The mid-career artist Sol Calero, born in Venezuela in 1982 and now based in Berlin, has more presence than some. Her eye-popping installation of a Venezuelan shopping mall at the Hamburger Bahnhof in 2017 won a public vote; her multicoloured bus made a popular appearance at Tate Liverpool in 2019.
“I know they say, ‘Let’s get Sol! Her work’s so colourful!’” says the artist over the phone from Tenerife, where she works in the winter months. “And it is fine just to look at the surface, but there are more references the deeper you go.” The Eurocentricity of her art education in Madrid appears in Matisse-like moments; the tension around the exoticism of the south pulses through her technicolour installations. “This might look bright,” she says of an installation featuring a bureau de change booth and hypnotically upholstered furniture that she created for the Future Generation Art Prize, which took place at the Pinchuk Art Centre in Kyiv in 2017. “But it’s about hyperinflation in Venezuela. It’s anger seen in colour.”
Calero will be showing paintings at the Paris gallery Crèvecoeur. Meanwhile, at the project space she runs with her husband, the American artist Christopher Kline — called Kinderhook & Caracas after their hometowns — Calero is showing two artists: the Peruvian Andrea Canepa and Ana Alenso from Venezuela. Alenso, like a number of Latin American artists, makes political work. Some involve dense accumulations of scaffolding parts, hoses, pipes and barrels that talk about illegal mining in the Amazon.

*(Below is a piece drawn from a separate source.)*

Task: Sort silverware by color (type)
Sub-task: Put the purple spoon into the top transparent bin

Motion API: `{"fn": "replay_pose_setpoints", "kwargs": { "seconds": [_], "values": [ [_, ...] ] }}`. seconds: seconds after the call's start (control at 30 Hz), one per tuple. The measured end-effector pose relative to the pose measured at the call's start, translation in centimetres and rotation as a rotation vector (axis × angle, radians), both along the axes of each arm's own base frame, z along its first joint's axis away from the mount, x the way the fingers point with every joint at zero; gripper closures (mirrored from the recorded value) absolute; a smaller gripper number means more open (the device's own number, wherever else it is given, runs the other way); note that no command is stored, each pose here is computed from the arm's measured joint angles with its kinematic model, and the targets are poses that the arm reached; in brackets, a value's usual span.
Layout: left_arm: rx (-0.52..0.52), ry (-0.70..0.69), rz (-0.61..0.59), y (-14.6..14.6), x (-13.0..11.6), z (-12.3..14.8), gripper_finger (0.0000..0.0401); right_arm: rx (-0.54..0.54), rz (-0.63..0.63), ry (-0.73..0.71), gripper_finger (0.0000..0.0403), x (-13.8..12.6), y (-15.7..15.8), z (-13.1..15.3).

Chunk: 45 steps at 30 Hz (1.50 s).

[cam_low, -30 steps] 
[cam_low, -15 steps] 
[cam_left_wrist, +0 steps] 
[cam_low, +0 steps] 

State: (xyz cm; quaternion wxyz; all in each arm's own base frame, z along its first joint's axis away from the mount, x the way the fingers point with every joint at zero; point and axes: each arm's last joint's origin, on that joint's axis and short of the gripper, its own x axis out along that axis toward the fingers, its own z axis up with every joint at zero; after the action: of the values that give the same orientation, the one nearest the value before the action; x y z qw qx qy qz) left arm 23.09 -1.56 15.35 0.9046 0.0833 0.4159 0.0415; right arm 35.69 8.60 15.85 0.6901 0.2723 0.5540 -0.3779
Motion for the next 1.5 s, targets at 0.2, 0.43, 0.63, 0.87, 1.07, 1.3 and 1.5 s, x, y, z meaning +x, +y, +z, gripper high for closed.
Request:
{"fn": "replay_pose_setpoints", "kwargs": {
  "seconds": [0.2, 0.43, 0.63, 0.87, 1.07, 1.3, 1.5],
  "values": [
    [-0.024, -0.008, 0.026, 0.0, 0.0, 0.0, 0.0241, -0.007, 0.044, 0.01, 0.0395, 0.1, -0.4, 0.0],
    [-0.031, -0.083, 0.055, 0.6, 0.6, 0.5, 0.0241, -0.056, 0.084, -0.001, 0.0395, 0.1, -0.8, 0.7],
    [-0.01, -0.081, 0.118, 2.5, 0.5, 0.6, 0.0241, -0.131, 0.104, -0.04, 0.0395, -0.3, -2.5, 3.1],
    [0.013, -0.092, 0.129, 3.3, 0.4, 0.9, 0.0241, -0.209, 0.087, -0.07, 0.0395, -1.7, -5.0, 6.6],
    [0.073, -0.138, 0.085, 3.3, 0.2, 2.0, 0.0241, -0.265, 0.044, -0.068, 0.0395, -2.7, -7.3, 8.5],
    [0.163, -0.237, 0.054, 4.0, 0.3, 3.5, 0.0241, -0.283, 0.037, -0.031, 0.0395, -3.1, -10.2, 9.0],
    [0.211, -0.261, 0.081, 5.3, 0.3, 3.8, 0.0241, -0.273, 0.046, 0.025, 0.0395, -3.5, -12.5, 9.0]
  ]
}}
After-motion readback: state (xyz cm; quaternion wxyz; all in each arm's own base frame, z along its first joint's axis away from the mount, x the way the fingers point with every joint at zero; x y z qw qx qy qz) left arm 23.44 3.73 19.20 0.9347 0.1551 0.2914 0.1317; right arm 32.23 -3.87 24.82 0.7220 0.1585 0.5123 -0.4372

But then politics is rarely off the agenda in many of the countries that occupy the southern parts of the Americas, even though it is impossible to give one identity to a name that embraces places as far apart culturally and geographically as Mexico, Chile and Costa Rica. Still, as Omayra Alvarado says, “Even to work on non-political subjects, in the context of Latin America, is political.”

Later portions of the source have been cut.